== What the task requires ==
Find every line in the data that contains the word "image". Return each of those lines.

┏━━

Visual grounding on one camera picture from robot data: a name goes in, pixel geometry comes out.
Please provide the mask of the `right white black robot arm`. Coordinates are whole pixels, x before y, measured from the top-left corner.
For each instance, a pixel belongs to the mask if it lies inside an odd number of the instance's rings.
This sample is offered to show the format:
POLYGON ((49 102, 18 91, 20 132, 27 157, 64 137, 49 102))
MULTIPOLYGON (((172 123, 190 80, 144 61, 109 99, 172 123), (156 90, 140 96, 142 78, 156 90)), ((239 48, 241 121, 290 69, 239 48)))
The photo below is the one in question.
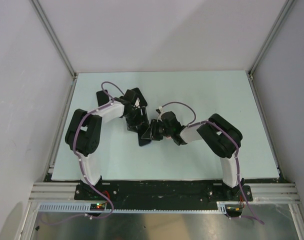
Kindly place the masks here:
POLYGON ((178 146, 205 141, 220 158, 223 184, 219 195, 233 201, 243 192, 238 159, 243 135, 219 114, 215 113, 209 119, 195 124, 182 125, 172 111, 163 112, 157 119, 140 127, 138 136, 140 143, 170 138, 178 146))

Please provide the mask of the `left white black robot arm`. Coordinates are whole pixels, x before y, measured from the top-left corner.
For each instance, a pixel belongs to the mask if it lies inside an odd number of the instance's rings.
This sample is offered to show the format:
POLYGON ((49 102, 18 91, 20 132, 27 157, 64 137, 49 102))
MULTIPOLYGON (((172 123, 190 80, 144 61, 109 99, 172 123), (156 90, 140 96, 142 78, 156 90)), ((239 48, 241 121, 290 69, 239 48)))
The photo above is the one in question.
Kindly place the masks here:
POLYGON ((81 179, 88 184, 85 193, 93 200, 103 194, 103 187, 97 184, 101 179, 98 161, 91 160, 91 155, 99 146, 103 124, 125 118, 127 130, 137 133, 140 147, 151 143, 149 139, 142 139, 149 127, 149 120, 146 110, 148 103, 139 88, 128 89, 120 97, 112 97, 107 90, 101 90, 96 93, 96 98, 98 108, 74 111, 65 135, 65 143, 80 163, 81 179))

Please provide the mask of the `black smartphone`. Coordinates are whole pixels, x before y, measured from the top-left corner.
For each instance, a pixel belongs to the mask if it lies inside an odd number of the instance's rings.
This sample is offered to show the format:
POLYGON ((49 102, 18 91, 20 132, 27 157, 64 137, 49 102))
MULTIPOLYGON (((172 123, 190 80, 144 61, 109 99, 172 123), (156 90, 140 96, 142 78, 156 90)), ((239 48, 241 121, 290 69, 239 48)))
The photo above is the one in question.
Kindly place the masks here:
POLYGON ((141 138, 138 139, 138 145, 140 147, 146 146, 146 145, 150 144, 151 142, 152 142, 151 139, 141 139, 141 138))

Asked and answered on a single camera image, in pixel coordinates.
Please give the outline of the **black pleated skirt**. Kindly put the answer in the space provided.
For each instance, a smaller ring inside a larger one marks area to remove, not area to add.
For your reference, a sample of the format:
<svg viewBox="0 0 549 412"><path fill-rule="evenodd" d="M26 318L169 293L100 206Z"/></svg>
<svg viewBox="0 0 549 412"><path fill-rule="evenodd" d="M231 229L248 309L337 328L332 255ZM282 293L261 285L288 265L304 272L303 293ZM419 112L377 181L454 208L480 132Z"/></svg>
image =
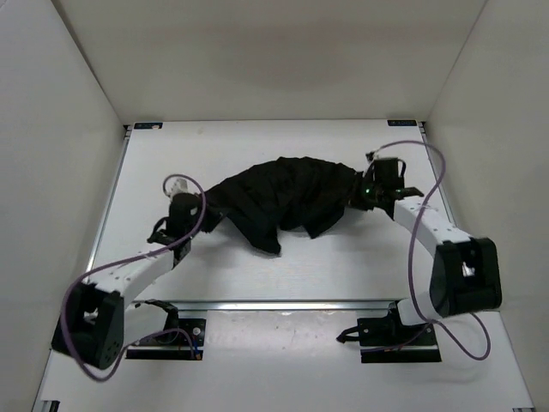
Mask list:
<svg viewBox="0 0 549 412"><path fill-rule="evenodd" d="M278 255L279 230L302 227L310 238L320 236L342 218L362 176L342 163L311 157L254 165L206 191L202 231L211 233L228 219L251 246Z"/></svg>

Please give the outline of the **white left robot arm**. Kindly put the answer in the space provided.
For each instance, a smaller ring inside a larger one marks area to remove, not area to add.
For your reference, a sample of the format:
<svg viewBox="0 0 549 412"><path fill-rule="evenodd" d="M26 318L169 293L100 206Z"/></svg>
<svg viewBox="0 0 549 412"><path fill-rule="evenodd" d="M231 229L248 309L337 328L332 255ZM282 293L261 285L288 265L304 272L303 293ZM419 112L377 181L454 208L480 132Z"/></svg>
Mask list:
<svg viewBox="0 0 549 412"><path fill-rule="evenodd" d="M190 252L206 214L204 194L179 193L136 256L105 264L75 281L65 293L52 349L71 357L84 373L116 369L124 351L141 340L188 337L175 305L138 295L173 271Z"/></svg>

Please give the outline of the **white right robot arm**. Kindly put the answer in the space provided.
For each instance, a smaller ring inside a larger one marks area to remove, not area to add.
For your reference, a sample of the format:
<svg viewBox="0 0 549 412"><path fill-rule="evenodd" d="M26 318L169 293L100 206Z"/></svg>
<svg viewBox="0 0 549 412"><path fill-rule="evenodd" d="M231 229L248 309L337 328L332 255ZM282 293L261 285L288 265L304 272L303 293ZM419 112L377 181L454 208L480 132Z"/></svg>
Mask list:
<svg viewBox="0 0 549 412"><path fill-rule="evenodd" d="M454 226L429 205L422 192L404 185L406 164L398 158L371 162L353 197L356 209L383 210L421 244L433 265L426 290L410 284L410 295L390 304L382 318L362 318L342 331L338 342L401 348L415 344L433 321L498 309L503 300L498 252L494 242Z"/></svg>

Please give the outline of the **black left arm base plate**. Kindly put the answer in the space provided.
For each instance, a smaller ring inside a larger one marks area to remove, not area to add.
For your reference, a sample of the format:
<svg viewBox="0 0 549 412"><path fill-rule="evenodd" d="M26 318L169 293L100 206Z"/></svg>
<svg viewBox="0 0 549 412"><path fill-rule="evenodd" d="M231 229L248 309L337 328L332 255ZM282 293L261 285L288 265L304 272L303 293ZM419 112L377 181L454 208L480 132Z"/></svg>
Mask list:
<svg viewBox="0 0 549 412"><path fill-rule="evenodd" d="M125 358L136 361L201 361L207 329L205 313L180 315L178 327L189 335L190 340L181 332L142 339L127 349Z"/></svg>

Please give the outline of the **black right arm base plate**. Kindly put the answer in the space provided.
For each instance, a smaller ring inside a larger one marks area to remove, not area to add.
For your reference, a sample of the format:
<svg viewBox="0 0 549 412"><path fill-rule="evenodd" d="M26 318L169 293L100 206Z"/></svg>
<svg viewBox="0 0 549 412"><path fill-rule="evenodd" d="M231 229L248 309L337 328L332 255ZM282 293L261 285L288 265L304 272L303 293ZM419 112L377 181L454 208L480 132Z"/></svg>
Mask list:
<svg viewBox="0 0 549 412"><path fill-rule="evenodd" d="M430 324L404 326L400 320L359 318L362 364L423 364L442 361L437 337Z"/></svg>

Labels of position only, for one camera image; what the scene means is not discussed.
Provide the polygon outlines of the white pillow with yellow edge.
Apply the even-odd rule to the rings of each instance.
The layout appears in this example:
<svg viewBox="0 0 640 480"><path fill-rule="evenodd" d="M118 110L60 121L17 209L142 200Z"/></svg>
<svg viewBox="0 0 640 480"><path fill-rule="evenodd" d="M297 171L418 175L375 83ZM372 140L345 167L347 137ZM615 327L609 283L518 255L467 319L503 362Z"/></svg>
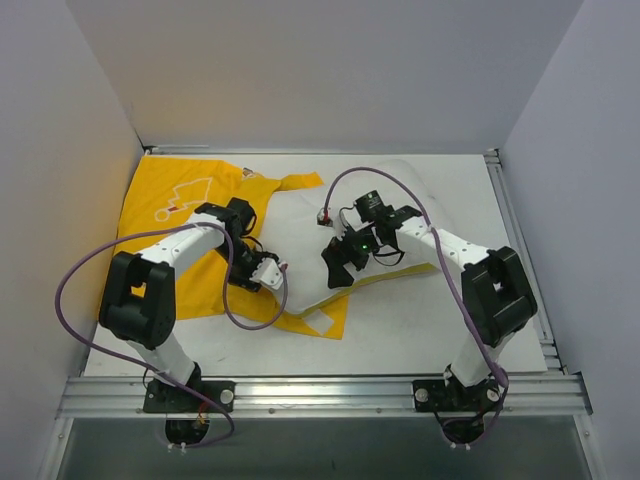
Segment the white pillow with yellow edge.
<svg viewBox="0 0 640 480"><path fill-rule="evenodd" d="M457 233L453 218L435 195L427 182L426 174L404 160L388 160L375 165L406 185L426 207L431 221L437 227ZM277 254L287 262L288 299L286 312L307 317L337 300L338 294L349 292L356 297L373 298L374 294L398 293L407 283L420 283L424 278L437 275L436 267L415 256L406 255L395 267L385 267L370 259L361 272L346 266L354 277L352 287L329 289L328 269L321 258L321 251L333 237L330 227L317 225L316 216L321 210L326 186L290 192L274 193L271 197L259 241L267 251ZM330 208L337 211L351 206L363 194L377 190L385 204L394 209L410 205L417 207L410 196L391 180L372 172L354 172L342 178L335 188Z"/></svg>

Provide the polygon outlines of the yellow pillowcase with print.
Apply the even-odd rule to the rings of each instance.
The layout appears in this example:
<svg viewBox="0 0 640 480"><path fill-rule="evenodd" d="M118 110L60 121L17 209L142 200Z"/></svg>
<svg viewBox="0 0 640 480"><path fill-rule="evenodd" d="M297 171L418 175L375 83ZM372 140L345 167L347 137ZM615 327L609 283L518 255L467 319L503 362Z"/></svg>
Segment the yellow pillowcase with print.
<svg viewBox="0 0 640 480"><path fill-rule="evenodd" d="M118 224L118 237L176 227L205 202L226 206L232 197L247 200L257 220L249 222L248 244L256 245L269 203L275 193L322 186L316 173L269 178L224 160L194 160L145 156L127 191ZM177 281L177 320L223 315L222 282L226 262L208 253ZM272 293L251 293L230 286L228 299L234 315L262 324L277 313ZM348 312L348 297L332 300L310 319L283 313L275 327L296 334L341 340Z"/></svg>

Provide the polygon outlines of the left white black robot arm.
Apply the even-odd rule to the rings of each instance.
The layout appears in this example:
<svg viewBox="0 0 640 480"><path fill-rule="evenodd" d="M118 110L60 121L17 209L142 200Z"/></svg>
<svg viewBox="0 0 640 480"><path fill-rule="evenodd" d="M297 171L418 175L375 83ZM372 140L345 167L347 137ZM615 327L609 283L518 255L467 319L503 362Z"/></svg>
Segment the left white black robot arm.
<svg viewBox="0 0 640 480"><path fill-rule="evenodd" d="M99 323L132 346L145 363L174 378L166 398L180 411L199 405L202 386L199 367L173 335L176 280L215 251L231 267L231 285L250 292L279 289L283 284L279 258L244 241L256 219L243 199L233 197L225 206L204 203L183 230L137 253L119 252L111 261Z"/></svg>

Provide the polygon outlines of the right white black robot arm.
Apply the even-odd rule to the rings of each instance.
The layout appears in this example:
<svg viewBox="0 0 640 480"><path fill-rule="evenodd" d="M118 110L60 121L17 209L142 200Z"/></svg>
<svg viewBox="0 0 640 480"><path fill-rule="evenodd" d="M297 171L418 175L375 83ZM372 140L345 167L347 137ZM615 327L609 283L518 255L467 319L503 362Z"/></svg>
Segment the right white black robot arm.
<svg viewBox="0 0 640 480"><path fill-rule="evenodd" d="M446 402L465 409L479 397L479 384L494 377L506 387L507 375L498 358L504 346L538 312L531 285L518 254L475 245L437 228L409 205L395 209L371 191L352 205L359 221L344 213L324 211L318 223L334 235L321 256L328 269L327 285L346 289L370 258L383 249L432 264L443 273L469 332L454 361L445 370Z"/></svg>

┗━━

== Result of the exercise ==
Asked and answered on a single camera image, in pixel coordinates.
image =
Labels of position only, for one camera image; what the scene means is not discussed.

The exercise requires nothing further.